Money and taxes
Florida repair invoice tax lines depend on the job type
A Florida repair or installation invoice can treat tax differently depending on whether the work is real-property work, a retail sale, or a repair of movable property.
Two Florida repair invoices can look almost the same and still have different tax lines.
The reason is that the state treats real-property work, retail sales with installation, and repairs to movable property in different ways. A roof, dock, driveway, or built-in improvement can sit in one lane. A portable appliance, shade, loose rug, or repair with parts can sit in another. The contract and invoice matter too.

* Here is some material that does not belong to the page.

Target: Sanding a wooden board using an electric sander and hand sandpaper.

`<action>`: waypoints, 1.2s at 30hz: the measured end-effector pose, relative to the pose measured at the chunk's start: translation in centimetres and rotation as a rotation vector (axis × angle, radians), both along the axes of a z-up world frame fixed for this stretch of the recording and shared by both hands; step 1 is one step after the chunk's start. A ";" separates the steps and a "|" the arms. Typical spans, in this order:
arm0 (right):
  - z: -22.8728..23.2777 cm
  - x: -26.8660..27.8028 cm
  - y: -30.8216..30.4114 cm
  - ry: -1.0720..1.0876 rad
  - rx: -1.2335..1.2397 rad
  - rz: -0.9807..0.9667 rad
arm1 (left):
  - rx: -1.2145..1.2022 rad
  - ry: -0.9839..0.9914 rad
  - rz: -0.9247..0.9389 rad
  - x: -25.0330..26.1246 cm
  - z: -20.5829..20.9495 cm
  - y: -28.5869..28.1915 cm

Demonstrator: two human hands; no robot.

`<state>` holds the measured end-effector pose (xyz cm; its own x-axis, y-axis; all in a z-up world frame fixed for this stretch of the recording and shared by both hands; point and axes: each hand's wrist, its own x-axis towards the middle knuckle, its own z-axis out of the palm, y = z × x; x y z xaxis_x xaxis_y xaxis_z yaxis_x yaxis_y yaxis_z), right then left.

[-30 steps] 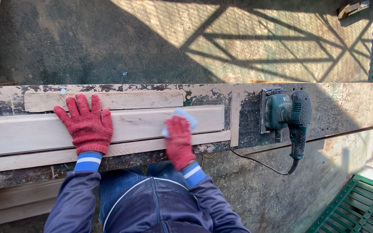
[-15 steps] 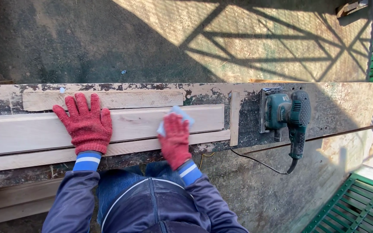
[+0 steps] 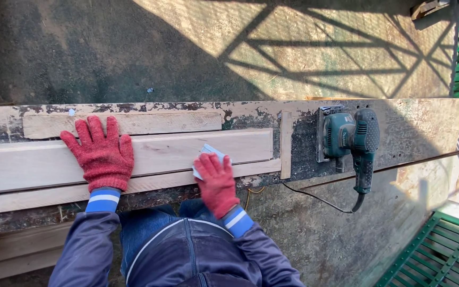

For a homeowner, there is no need to become a tax expert overnight. Ask for a written estimate that shows labor, materials, parts, and sales tax. Ask whether the job is being billed as a real-property contract, a retail sale plus installation, or a repair of tangible personal property.
For a contractor, this is a bookkeeping habit as much as a tax habit. Keep the contract, purchase receipts, resale certificate papers if used, change orders, and final invoice together. If the job type is close, ask Florida Revenue or a tax professional before the invoice goes out.
That little tax line is easier to understand while the estimate is fresh. Months later, after the work is done and the receipt is buried, it is much harder to explain.
Official sources
- Florida Revenue - Sales and Use Tax on Construction, Improvements, Installations and Repairs
- Florida Revenue - Sales and Use Tax
Last checked against these sources: July 3, 2026.